• Das erste Null-Energiekosten-Haus

    02.11.2006, Beitrag von/aus: Stephan Hörnschemeyer

    KfW-60-Standard, Wärmepumpe und Sonnenkollektoren – das ist die Basis vom Fertighaus "Zero", dem „Null-Energiekosten-Konzept“. So wird der Fertighaus-Bauherr zum Energieproduzent und deckt seine jährlichen Heiz- und Warmwasserkosten – heutzutage wahrer Luxus.


    Der Hersteller GUSSEK HAUS bietet seinen Bauherren mit dem Null-Energiekosten-Konzept die Erwirtschaftung höherer Energiebeträge, als ein Vier-Personen-Haushalt für Heizung und Warmwasser benötigt.

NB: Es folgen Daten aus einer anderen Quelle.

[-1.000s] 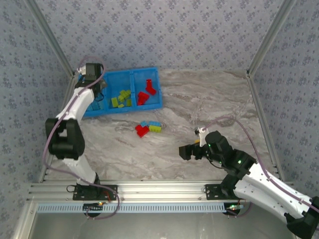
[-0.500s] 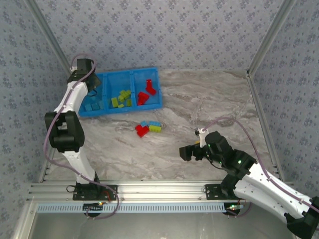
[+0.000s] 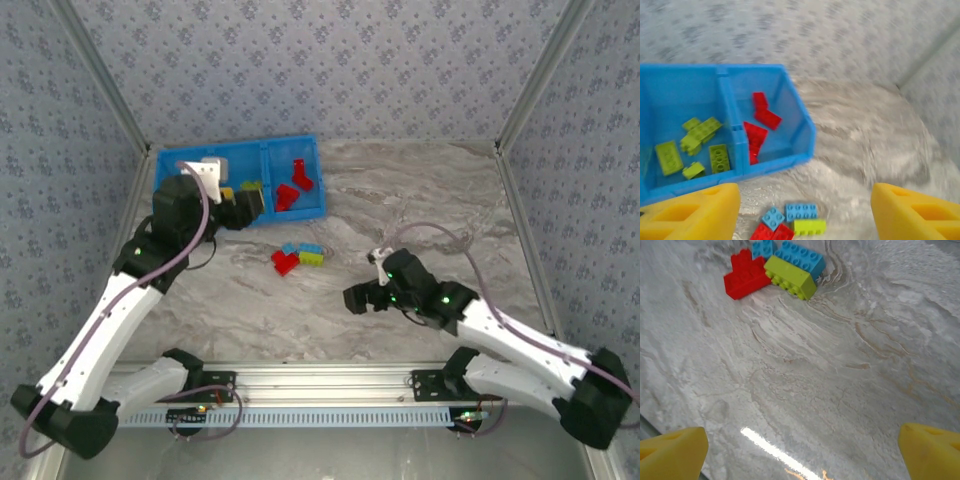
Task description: Sort the legos into containers by color
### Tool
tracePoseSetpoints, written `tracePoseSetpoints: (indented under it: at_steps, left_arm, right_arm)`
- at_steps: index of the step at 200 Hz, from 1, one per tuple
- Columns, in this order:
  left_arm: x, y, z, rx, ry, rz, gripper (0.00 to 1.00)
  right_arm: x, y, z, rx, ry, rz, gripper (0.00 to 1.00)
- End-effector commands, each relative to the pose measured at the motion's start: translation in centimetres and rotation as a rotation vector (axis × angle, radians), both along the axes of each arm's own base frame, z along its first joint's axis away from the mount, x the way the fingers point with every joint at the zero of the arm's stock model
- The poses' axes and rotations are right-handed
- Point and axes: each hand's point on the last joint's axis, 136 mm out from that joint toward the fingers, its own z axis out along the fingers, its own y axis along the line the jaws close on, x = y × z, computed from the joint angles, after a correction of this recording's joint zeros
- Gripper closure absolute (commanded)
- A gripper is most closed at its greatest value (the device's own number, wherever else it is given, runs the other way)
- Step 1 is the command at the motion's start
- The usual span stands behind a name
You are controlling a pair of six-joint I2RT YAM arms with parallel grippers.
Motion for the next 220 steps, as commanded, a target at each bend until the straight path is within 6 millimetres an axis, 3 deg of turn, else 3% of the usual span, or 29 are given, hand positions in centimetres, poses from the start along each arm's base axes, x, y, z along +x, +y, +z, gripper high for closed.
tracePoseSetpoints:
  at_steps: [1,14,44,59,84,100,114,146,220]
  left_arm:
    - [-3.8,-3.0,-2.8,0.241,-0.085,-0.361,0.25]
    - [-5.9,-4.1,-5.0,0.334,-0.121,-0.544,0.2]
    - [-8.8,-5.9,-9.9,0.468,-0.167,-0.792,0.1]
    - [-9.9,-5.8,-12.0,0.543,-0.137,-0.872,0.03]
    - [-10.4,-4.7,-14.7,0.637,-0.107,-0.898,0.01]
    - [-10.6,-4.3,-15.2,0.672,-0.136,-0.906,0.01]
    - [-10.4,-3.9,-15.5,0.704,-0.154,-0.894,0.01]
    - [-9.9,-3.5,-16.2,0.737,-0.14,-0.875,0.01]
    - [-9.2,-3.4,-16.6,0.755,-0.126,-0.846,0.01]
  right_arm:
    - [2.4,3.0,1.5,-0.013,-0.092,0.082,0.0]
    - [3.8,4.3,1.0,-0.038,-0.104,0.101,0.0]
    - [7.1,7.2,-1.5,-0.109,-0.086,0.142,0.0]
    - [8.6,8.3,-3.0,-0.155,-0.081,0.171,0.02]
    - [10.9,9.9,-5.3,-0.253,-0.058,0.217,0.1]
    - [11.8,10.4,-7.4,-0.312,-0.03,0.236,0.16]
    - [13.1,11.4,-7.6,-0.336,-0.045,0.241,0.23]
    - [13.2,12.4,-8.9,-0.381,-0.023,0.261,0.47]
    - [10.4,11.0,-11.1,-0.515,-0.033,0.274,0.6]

Wer wünscht sich das nicht! Inklusive zweischaliger Putz- oder Klinkerfassade, Wärmepumpe, Fußbodenheizung und Photovoltaik-Anlage gibt’s das schlüsselfertige Null-Energiekosten-Haus „Lindenallee“. Eine acht Zentimeter dicken Perimeter-Dämmung versehene Bodenplatte für dieses Fertighaus gibt es ebenfalls.

    Im Portfolio von GUSSEK HAUS befinden sich bereits fünf Null-Energiekosten-Häuser.

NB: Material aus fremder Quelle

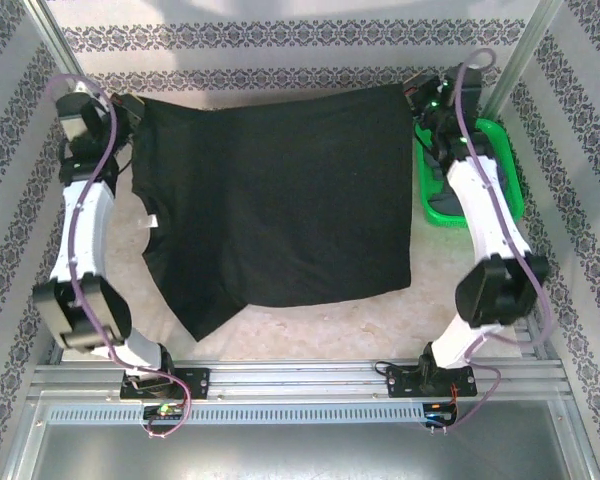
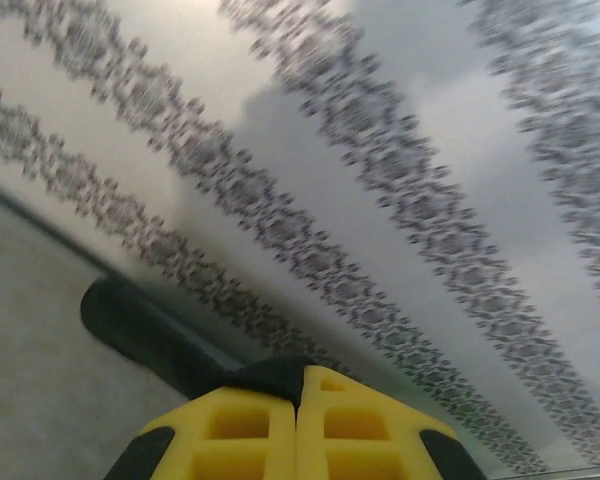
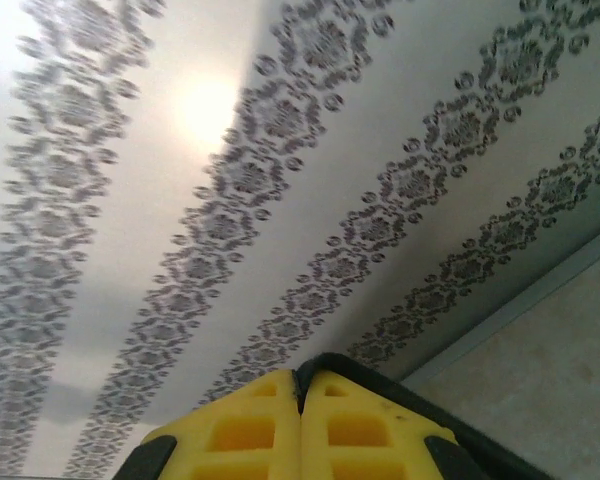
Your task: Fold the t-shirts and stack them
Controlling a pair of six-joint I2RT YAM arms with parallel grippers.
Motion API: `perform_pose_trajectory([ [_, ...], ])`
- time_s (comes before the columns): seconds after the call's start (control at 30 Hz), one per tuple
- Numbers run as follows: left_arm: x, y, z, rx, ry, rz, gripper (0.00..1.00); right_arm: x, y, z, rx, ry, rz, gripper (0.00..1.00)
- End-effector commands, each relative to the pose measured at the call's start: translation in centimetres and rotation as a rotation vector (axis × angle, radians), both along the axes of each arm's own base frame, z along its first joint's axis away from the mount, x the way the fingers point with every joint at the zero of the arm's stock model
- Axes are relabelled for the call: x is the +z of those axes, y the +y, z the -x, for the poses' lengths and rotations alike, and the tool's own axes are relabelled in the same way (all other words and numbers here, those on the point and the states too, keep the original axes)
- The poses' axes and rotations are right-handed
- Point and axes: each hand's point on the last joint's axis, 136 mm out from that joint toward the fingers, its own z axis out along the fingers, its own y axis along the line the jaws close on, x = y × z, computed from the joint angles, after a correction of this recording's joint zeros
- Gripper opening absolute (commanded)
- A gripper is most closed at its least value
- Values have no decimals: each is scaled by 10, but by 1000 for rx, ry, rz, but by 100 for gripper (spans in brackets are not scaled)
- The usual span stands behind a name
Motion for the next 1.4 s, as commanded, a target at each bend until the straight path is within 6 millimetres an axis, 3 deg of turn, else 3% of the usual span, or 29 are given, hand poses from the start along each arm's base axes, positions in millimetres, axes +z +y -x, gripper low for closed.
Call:
perform_pose_trajectory([
  [0.0, 72, 10, -14, -11, -198, -7, 0, 90, 1, -9, 23, -242, -24, 0],
  [0.13, 136, 23, -18, 18, -318, -54, 0, 141, -7, -13, 4, -359, -10, 0],
  [0.27, 219, 31, 6, 41, -463, -101, 0, 191, -28, 5, -44, -454, -17, 0],
  [0.37, 263, 21, 38, 32, -541, -144, 0, 205, -43, 23, -71, -467, -14, 0],
  [0.43, 267, 10, 58, 10, -538, -154, 0, 202, -50, 34, -85, -447, -7, 0],
  [0.53, 237, 1, 92, 30, -478, -151, 0, 163, -52, 51, -93, -347, 17, 0],
  [0.6, 190, 3, 119, 101, -434, -110, 5, 110, -54, 70, -121, -229, 20, 0],
  [0.67, 126, 7, 149, 195, -380, -6, 8, 49, -59, 92, -174, -111, 11, 0],
  [0.7, 83, 7, 159, 231, -334, 62, 9, 1, -61, 105, -200, -17, 10, 0],
  [0.77, 1, 2, 179, 267, -192, 166, 13, -74, -59, 132, -220, 130, 20, 0],
  [0.83, -75, -11, 204, 257, -34, 175, 28, -159, -54, 163, -217, 310, 5, 2],
  [0.93, -155, -26, 239, 244, 164, 189, 50, -251, -49, 211, -216, 540, -24, 39],
  [1.0, -181, -30, 261, 265, 256, 213, 62, -276, -51, 235, -220, 633, 11, 51],
  [1.1, -180, -39, 271, 248, 259, 260, 68, -266, -55, 249, -197, 657, 118, 58],
  [1.23, -180, -49, 284, 236, 361, 288, 60, -249, -55, 262, -183, 674, 198, 58],
  [1.37, -190, -52, 282, 227, 455, 314, 50, -241, -44, 258, -143, 644, 220, 53],
])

    Drei Bausteine zum Zero-Konzept:
    -> Energetisch optimiertes GUSSEK Haus. U-Wert von 0,18 W/m2K auf 0,14 W/m2K verbessert,

    -> Sparsame Wärmepumpentechnik. Kein Gas. Kein Öl,

    -> Produktion von Sonnenstrom bei staatlich garantierter Vergütung.

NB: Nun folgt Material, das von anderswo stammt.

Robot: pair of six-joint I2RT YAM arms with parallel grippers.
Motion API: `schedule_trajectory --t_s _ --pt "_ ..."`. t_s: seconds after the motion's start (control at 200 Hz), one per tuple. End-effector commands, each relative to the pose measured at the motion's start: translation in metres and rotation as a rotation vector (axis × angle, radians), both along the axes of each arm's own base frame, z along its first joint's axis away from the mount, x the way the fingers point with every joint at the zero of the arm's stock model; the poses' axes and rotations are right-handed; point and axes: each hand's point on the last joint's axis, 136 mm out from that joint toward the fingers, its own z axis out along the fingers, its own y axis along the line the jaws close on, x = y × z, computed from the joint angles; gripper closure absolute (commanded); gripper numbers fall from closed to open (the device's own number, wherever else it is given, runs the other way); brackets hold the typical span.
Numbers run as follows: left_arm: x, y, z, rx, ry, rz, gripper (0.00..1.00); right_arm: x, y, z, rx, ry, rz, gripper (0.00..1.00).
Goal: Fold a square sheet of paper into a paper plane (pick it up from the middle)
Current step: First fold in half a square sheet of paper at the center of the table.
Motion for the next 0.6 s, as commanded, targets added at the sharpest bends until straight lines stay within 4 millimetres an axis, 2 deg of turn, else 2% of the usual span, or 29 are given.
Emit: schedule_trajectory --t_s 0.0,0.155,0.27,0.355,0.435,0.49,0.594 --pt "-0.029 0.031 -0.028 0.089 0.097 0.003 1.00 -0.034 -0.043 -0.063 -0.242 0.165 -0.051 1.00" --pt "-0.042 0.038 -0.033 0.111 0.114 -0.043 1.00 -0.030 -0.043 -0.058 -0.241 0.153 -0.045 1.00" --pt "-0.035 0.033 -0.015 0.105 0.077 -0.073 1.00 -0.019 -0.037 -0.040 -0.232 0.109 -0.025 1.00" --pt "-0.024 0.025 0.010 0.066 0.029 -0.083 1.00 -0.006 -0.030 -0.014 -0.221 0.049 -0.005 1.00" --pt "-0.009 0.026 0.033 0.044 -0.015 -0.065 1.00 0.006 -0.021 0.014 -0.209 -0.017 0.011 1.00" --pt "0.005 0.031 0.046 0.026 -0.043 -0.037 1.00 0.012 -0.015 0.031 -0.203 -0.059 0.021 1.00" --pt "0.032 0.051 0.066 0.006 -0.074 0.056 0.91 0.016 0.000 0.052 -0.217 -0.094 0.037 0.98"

    Inklusive Null-Energiekosten-Nachweis
    Der renommierte Fertighaus-Hersteller liefert seinen Kunden den rechnerischen Nachweis anhand einer Kostenanalyse für Heizung und Warmwasser gleich mit. Grundlage ist ein Vergleich der Mindestanforderung der Energieeinsparverordnung (EnEV) mit dem Zero-Konzept. Im Zeitraum von 20 Jahren sind Preiserhöhungen von 5 Prozent für Öl und Gas pro Jahr berücksichtigt.


    Fazit
    Nach Abzug aller notwendigen Investitions- und Finanzierungskosten werden mindestens 12.209 Euro gespart, aller Voraussicht sogar mehr, denn die Öl- und Gaspreissteigerung setzt der Hersteller sehr niedrig an. Zero das Null-Energiekosten-Konzept von GUSSEK HAUS erwirtschaftet also einen Überschuss.